Work to be completed:
Everything in the listing below must be set down again exactly.

---

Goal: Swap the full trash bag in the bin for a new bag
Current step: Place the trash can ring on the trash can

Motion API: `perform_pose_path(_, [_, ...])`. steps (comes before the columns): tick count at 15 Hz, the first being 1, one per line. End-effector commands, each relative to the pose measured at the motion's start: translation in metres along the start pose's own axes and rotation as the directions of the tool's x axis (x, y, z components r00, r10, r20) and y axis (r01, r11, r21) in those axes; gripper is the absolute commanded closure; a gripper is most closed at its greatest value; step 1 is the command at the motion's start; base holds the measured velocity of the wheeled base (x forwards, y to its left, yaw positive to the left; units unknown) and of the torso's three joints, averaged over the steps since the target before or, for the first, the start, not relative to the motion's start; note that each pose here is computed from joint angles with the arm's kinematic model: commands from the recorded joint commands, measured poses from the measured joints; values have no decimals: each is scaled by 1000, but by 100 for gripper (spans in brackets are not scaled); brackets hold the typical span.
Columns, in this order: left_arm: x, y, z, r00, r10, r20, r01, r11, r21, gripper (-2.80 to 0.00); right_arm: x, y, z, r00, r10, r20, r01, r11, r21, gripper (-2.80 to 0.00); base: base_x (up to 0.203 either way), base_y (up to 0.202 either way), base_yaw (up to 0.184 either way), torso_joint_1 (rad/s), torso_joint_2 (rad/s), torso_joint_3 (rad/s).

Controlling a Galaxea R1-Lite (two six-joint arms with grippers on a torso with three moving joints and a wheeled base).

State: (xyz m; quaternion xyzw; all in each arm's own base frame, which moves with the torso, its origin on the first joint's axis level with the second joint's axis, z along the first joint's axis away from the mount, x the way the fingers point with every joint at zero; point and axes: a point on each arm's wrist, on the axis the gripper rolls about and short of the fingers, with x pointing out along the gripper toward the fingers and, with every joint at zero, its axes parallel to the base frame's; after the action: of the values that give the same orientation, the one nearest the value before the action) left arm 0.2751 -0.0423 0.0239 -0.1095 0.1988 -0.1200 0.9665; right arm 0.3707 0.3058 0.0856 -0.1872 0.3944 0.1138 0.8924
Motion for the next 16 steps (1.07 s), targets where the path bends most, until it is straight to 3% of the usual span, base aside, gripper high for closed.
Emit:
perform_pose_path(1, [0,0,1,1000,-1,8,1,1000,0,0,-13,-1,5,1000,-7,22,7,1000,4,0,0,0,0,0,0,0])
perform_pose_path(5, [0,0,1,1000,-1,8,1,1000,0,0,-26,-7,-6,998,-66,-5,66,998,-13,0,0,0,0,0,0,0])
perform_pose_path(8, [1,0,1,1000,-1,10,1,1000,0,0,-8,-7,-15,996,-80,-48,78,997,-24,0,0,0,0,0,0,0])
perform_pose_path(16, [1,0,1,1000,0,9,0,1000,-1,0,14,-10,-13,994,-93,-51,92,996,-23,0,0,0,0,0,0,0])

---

Expected answer:
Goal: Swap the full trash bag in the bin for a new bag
Current step: Place the trash can ring on the trash can

Motion API: `perform_pose_path(_, [_, ...])`. steps (comes before the columns): tick count at 15 Hz, the first being 1, one per line. End-effector commands, each relative to the pose measured at the motion's start: translation in metres along the start pose's own axes and rotation as the directions of the tool's x axis (x, y, z components r00, r10, r20) and y axis (r01, r11, r21) in those axes; gripper is the absolute commanded closure; a gripper is most closed at its greatest value; step 1 is the command at the motion's start; base holds the measured velocity of the wheeled base (x forwards, y to its left, yaw positive to the left; units unknown) and of the torso's three joints, averaged over the steps since the target before or, for the first, the start, not relative to the motion's start; note that each pose here is computed from joint angles with the arm's kinematic model: commands from the recorded joint commands, measured poses from the measured joints; values have no decimals: each is scaled by 1000, but by 100 for gripper (spans in brackets are not scaled); brackets hold the typical span.
Columns, in this order: left_arm: x, y, z, r00, r10, r20, r01, r11, r21, gripper (-2.80 to 0.00); right_arm: x, y, z, r00, r10, r20, r01, r11, r21, gripper (-2.80 to 0.00); base: base_x (up to 0.203 either way), base_y (up to 0.202 either way), base_yaw (up to 0.184 either way), torso_joint_1 (rad/s), torso_joint_2 (rad/s), torso_joint_3 (rad/s).

Controlling a Galaxea R1-Lite (two six-joint arms with grippers on a torso with three moving joints and a wheeled base).

State: (xyz m; quaternion xyzw; all in each arm's own base frame, which moves with the torso, its origin on the first joint's axis level with the second joint's axis, z along the first joint's axis away from the mount, x the way the fingers point with every joint at zero; point and axes: a point on each arm's wrist, on the axis the gripper rolls about and short of the fingers, with x pointing out along the gripper toward the fingers and, with every joint at zero, its axes parallel to the base frame's; after the action: of the values that give the same orientation, the one nearest the value before the action) left arm 0.2751 -0.0423 0.0239 -0.1095 0.1988 -0.1200 0.9665; right arm 0.3707 0.3058 0.0856 -0.1872 0.3944 0.1138 0.8924
Motion for the next 16 steps (1.07 s), targets where the path bends most, until it is straight to 3% of the usual span, base aside, gripper high for closed.
Emit:
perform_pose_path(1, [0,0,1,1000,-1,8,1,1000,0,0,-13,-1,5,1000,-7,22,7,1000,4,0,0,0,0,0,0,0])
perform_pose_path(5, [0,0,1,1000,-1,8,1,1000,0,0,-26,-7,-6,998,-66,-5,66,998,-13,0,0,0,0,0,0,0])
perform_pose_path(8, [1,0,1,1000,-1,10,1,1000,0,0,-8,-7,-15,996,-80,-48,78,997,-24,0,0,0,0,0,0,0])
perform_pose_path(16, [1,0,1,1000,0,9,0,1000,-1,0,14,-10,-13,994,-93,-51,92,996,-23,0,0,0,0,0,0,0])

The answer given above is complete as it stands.